Raubling – Kabarett in Zeiten des Ukraine-Krieges? Christian Springer darf das! Denn Springers neues Programm ‚nicht egal!‘ fordert und fördert aktives Nachdenken. Mit der groben Keule holt er ordentlich aus und liefert das, was man von ihm erwartet: Meinungsstark platziert er seine Pointen zu aktuellen Themen aus Politik und Gesellschaft ab.
Zunächst reflektiert er, ob man in Zeiten, in denen es den Menschen in der Ukraine so schlecht geht, überhaupt lachen darf. Er kommt zu dem Schluss, dass das politische Kabarett aufgrund seiner gesellschaftskritischen Funktion die Verantwortung habe, Meinung zu zeigen. Als Beleg zitiert er Erika Mann, die in der NS-Zeit politisches Kabarett machte und vor den Nazis fliehen musste: „In Zeiten wie diesen darf man nicht Kabarett machen – Man muss Kabarett machen.“
Insgesamt, so sein Resümee, könne man ohnehin nicht alles richtig machen, da sei es viel klüger, sich auf ein oder zwei Dinge zu fokussieren. So sei er denn beispielsweise vom „Vollbader“ zum „Kurzduscher“ mutiert.

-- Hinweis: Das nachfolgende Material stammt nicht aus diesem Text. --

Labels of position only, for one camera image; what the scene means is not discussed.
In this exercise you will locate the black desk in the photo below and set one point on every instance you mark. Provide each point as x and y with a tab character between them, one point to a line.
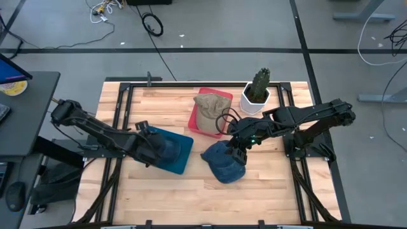
28	111

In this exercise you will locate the black aluminium table frame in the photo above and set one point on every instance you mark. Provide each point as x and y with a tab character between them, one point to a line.
171	84

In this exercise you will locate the black computer monitor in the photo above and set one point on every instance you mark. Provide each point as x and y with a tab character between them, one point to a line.
9	71

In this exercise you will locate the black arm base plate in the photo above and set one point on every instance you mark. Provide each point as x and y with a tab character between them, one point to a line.
95	153
287	144

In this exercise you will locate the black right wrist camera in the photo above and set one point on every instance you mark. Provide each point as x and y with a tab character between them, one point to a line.
252	139

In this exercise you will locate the red plastic tray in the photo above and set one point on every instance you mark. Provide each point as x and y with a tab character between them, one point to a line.
191	122

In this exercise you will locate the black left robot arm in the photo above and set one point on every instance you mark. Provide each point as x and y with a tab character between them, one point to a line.
95	130

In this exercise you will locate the black keyboard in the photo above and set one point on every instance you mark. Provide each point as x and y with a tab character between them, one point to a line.
3	113

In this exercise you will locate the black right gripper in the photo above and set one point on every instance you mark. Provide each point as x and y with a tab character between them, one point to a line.
246	128

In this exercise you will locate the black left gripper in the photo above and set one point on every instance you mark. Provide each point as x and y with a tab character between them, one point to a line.
143	148

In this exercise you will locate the blue plastic bin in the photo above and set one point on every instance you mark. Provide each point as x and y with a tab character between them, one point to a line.
182	152

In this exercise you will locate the white hexagonal plant pot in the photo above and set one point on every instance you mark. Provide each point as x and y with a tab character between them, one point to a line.
249	106

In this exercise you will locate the black power box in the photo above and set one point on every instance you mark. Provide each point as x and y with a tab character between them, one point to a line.
149	2

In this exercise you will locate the grey desk foot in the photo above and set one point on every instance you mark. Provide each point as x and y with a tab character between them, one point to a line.
359	16
381	98

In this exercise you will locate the green cactus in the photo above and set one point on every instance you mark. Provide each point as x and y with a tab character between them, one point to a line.
260	82

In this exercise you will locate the black computer mouse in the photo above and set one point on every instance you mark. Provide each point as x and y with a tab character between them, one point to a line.
15	197

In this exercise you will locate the tan cotton cap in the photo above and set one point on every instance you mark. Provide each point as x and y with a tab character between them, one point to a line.
210	105

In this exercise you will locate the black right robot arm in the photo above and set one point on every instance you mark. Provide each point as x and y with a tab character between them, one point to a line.
302	116

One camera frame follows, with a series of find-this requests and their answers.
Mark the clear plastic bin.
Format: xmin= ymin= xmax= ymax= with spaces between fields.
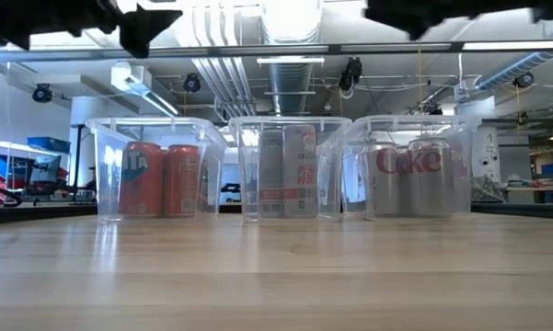
xmin=228 ymin=115 xmax=354 ymax=224
xmin=85 ymin=117 xmax=229 ymax=225
xmin=344 ymin=113 xmax=483 ymax=221

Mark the black thin stand pole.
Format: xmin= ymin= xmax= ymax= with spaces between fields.
xmin=75 ymin=123 xmax=84 ymax=203

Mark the blue storage crate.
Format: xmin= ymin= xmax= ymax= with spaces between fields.
xmin=26 ymin=136 xmax=73 ymax=154

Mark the yellow hanging cord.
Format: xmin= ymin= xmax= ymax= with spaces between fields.
xmin=414 ymin=40 xmax=423 ymax=116

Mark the wooden workbench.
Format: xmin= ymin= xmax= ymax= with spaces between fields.
xmin=505 ymin=183 xmax=553 ymax=204

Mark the white cylindrical device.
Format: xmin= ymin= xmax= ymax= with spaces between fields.
xmin=467 ymin=126 xmax=502 ymax=184

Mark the red Fanta soda can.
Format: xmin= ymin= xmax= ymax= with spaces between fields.
xmin=162 ymin=144 xmax=202 ymax=218
xmin=118 ymin=141 xmax=165 ymax=218

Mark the black ceiling-mounted camera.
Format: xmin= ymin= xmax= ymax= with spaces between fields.
xmin=182 ymin=72 xmax=202 ymax=94
xmin=513 ymin=71 xmax=536 ymax=89
xmin=30 ymin=83 xmax=54 ymax=104

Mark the black rig crossbeam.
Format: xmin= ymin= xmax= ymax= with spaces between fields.
xmin=0 ymin=40 xmax=553 ymax=63

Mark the grey crumpled cover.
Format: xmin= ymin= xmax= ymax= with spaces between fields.
xmin=467 ymin=174 xmax=507 ymax=203

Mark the black aluminium table frame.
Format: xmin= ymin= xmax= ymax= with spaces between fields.
xmin=0 ymin=200 xmax=553 ymax=226

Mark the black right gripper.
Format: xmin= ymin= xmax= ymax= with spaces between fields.
xmin=363 ymin=0 xmax=535 ymax=41

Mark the white ceiling light fixture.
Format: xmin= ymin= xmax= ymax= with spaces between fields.
xmin=109 ymin=61 xmax=180 ymax=119

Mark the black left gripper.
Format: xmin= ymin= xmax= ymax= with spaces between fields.
xmin=27 ymin=0 xmax=184 ymax=60

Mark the blue ribbed ceiling duct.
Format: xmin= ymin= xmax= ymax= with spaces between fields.
xmin=476 ymin=31 xmax=553 ymax=91

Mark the black hanging camera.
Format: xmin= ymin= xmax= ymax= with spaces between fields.
xmin=338 ymin=56 xmax=364 ymax=93

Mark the white tube light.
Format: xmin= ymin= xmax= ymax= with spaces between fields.
xmin=256 ymin=56 xmax=326 ymax=64

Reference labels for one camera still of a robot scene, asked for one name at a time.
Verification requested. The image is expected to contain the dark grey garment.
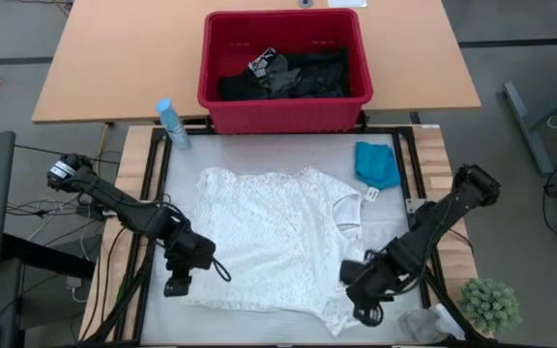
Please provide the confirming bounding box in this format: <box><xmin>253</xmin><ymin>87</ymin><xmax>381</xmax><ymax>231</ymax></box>
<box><xmin>258</xmin><ymin>53</ymin><xmax>304</xmax><ymax>100</ymax></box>

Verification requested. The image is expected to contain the light blue air freshener bottle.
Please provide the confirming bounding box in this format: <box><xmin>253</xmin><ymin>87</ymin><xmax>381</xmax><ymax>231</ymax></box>
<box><xmin>155</xmin><ymin>98</ymin><xmax>192</xmax><ymax>151</ymax></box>

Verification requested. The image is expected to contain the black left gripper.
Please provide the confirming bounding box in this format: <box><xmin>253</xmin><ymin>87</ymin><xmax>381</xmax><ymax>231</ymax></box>
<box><xmin>163</xmin><ymin>225</ymin><xmax>218</xmax><ymax>298</ymax></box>

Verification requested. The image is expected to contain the red plastic laundry basket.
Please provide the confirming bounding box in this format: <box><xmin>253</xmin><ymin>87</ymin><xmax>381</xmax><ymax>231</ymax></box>
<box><xmin>196</xmin><ymin>8</ymin><xmax>374</xmax><ymax>135</ymax></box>

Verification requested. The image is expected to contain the yellow cable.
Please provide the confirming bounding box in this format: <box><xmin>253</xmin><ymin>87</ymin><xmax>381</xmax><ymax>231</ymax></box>
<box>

Dass das Gegenteil von fokussieren, nämlich breitgestreuter Aktionismus, nicht gut ist, speziell als Politiker, veranschaulicht Springer am Beispiel Christian Lindners mit sarkastischem Spott über den Tankrabatt: „Wir nennen den Sprit jetzt Lindner-Tröpferl!“.
Und bei ‚schlecht regieren‘ fällt ihm auch gleich noch auf, dass man, sobald man Bayern verlässt, überall auf Windräder trifft. Nur in Bayern halt nicht. Die Schuld dafür sucht er bei allen bayerischen Ministerpräsidenten – bis zurück zu Franz Josef Strauß, dem er vor langer Zeit einmal zwei Eier nachgeworfen, aber diesen nicht getroffen habe.
Nicht fehlen durfte beim Politiker-Bashing der Ukrainekrieg, der, wie er betont, ja nicht im Februar 2022 losgegangen sei, sondern bereits 2014 mit der Annexion der Krim, was aber in der Politik kaum jemand bemerkt habe.
Die Bedrohung durch russische Atombomben sieht Springer eher gering, denn „Russland hat 6500 Atombomben, aber nur einen roten Knopf – und wir kennen ja das russische Graffl!“ Dennoch stülpt er sich demonstrativ vorsichtshalber mal seine Ledertasche über den Kopf, weil er die Hoffnung habe, das würde ihm im Falle des Falles helfen – bietet sie aber kurz darauf zum Verkauf an, weil ihm einfällt, dass „der Scholz“ ja auch so eine habe, und wenn dann nur er und „der Scholz“ überleben würden, das könne er nicht ertragen.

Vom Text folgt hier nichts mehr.